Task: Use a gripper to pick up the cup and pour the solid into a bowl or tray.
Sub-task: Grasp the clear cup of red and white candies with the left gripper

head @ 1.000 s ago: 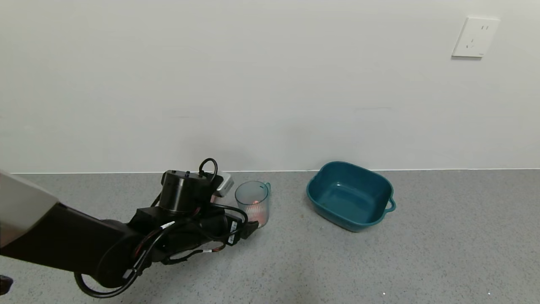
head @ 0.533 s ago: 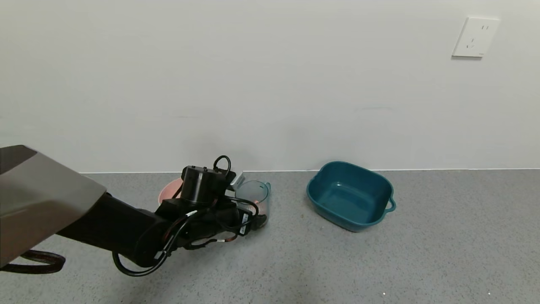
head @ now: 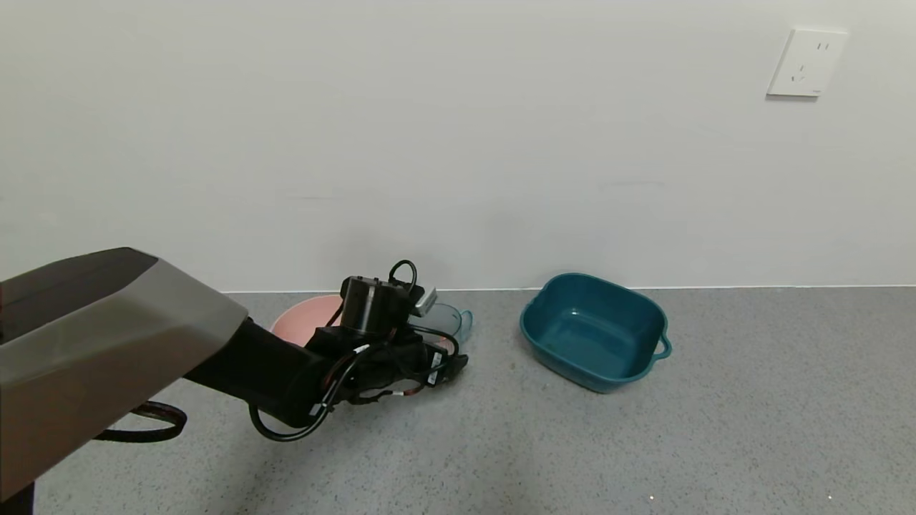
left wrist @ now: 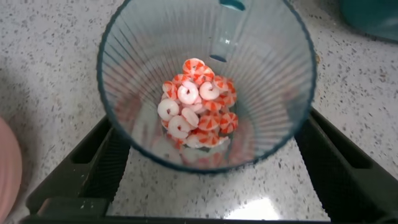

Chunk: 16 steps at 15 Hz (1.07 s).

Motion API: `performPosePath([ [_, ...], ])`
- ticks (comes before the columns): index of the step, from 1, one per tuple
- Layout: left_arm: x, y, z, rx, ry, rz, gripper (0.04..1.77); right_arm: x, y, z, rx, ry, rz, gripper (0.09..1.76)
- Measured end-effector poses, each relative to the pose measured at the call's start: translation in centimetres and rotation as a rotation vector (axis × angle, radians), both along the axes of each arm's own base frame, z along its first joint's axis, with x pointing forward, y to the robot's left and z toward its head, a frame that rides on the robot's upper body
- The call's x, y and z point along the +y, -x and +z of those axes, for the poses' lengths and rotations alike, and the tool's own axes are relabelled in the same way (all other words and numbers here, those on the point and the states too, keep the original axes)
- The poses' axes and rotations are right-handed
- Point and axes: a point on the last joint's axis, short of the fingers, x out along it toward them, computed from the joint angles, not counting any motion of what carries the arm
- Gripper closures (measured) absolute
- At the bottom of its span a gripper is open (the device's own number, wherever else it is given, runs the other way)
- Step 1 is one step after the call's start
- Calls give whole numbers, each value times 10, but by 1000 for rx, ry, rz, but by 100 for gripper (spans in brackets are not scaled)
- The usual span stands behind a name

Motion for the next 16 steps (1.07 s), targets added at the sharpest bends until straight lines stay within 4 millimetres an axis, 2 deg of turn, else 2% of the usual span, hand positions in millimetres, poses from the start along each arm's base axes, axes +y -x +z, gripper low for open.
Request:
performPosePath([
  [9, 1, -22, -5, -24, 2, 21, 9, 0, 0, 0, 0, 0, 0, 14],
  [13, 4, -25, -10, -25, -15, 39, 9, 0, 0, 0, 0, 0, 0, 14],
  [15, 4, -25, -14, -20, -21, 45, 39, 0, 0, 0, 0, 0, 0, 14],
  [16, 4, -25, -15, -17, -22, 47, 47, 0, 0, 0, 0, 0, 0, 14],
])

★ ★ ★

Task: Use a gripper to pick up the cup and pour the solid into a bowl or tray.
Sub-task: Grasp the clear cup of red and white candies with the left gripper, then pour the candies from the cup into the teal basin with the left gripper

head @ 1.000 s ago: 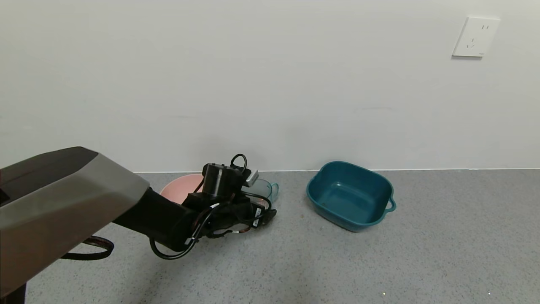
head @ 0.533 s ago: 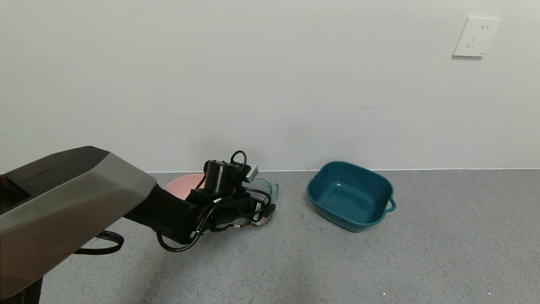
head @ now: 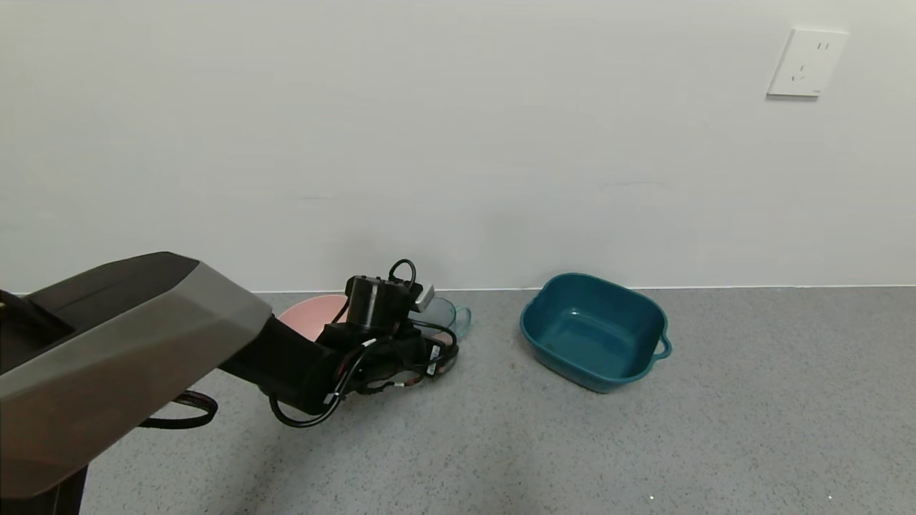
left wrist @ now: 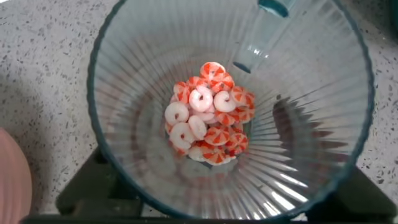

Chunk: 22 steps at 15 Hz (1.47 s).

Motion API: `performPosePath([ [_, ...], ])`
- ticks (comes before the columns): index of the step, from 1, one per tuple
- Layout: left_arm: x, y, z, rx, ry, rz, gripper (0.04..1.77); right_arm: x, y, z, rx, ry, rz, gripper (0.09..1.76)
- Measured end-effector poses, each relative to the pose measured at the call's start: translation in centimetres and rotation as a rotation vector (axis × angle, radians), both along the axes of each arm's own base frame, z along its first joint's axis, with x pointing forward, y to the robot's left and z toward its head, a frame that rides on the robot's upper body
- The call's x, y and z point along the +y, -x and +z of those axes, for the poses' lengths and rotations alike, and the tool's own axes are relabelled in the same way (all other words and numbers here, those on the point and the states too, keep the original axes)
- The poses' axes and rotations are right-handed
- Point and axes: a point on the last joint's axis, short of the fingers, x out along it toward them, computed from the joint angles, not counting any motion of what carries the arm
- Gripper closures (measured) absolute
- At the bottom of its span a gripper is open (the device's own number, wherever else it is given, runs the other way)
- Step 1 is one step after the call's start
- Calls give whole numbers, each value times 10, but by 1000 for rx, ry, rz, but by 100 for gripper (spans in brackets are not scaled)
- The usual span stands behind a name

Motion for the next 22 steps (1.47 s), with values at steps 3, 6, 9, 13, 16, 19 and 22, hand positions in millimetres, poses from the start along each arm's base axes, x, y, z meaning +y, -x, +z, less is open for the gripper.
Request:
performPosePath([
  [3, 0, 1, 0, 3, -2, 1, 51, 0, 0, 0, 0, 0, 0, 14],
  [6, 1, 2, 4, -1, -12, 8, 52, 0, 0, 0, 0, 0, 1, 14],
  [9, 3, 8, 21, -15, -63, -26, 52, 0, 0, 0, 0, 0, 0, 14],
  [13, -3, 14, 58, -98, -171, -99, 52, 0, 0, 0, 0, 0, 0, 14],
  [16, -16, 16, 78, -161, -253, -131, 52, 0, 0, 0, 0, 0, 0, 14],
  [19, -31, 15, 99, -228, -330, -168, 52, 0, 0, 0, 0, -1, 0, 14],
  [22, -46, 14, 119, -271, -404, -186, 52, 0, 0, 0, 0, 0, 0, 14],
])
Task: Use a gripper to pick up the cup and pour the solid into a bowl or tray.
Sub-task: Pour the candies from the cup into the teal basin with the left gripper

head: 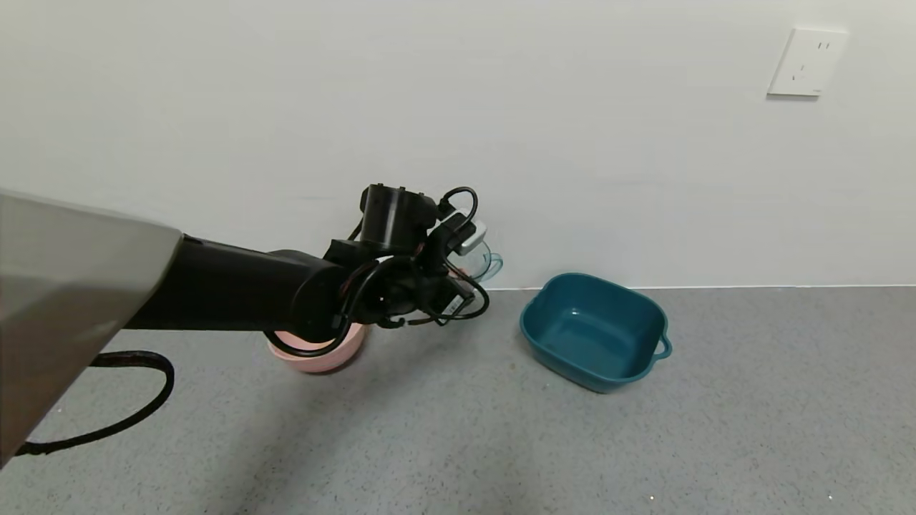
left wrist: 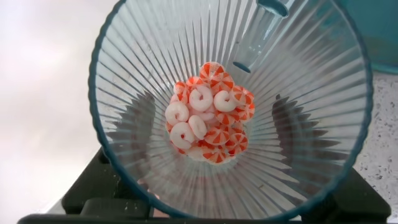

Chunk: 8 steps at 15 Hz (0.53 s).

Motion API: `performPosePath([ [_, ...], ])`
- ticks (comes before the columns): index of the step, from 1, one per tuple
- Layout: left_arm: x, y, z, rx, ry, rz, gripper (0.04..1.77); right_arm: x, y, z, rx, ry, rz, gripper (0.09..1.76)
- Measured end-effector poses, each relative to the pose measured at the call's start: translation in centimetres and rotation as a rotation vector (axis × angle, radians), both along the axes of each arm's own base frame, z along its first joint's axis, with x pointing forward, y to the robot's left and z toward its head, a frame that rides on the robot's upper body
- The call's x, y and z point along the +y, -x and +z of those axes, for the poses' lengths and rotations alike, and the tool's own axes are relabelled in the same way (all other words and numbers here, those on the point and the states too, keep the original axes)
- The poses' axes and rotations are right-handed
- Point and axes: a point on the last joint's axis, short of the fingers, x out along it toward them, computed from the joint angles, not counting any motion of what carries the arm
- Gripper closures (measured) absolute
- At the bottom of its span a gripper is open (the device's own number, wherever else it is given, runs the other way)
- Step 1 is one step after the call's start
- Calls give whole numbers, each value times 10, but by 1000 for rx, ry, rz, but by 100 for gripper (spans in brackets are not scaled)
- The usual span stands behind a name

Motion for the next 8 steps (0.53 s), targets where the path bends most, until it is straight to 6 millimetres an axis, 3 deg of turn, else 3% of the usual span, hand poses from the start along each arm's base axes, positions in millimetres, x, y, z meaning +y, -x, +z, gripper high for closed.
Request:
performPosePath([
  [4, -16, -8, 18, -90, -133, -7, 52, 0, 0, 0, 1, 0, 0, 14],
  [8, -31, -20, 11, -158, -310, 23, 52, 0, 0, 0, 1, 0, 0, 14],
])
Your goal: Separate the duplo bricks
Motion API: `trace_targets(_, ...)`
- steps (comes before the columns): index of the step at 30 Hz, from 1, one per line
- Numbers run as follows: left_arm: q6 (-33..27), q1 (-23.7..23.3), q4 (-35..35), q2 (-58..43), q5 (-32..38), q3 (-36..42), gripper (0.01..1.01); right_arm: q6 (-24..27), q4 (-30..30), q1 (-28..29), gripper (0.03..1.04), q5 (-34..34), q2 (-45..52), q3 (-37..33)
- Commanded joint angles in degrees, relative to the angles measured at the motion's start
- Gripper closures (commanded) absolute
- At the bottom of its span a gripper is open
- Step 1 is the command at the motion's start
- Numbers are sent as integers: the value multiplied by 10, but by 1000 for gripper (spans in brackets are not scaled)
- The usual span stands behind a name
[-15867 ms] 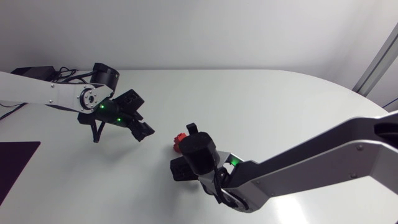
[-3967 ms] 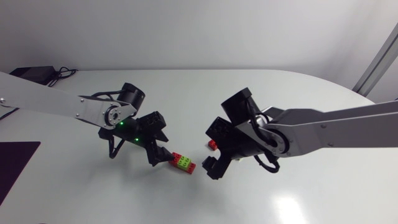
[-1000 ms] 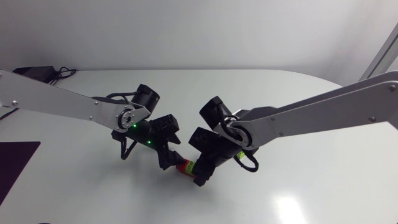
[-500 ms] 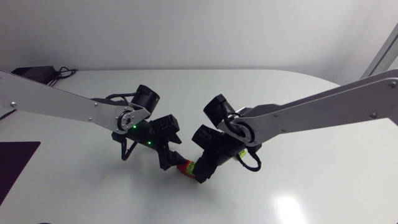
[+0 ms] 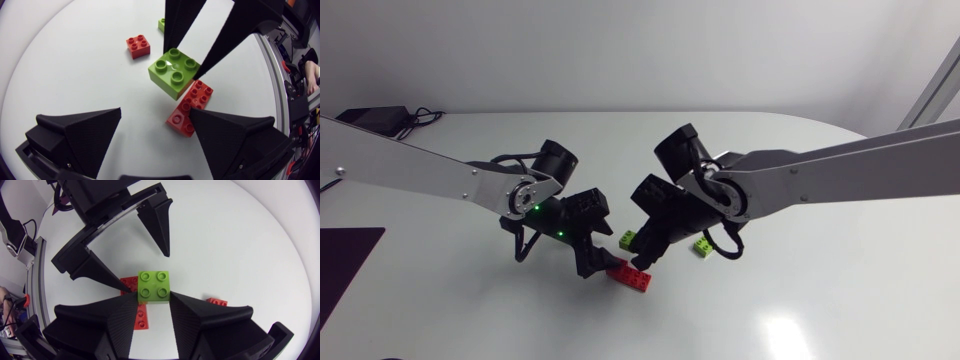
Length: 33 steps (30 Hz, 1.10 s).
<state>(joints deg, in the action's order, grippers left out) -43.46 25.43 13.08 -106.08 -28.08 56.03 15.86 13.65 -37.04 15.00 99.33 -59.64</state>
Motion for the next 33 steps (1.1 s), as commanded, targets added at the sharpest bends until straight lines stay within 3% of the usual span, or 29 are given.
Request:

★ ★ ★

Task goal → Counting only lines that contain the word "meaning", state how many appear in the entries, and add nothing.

Answer to the exercise → 2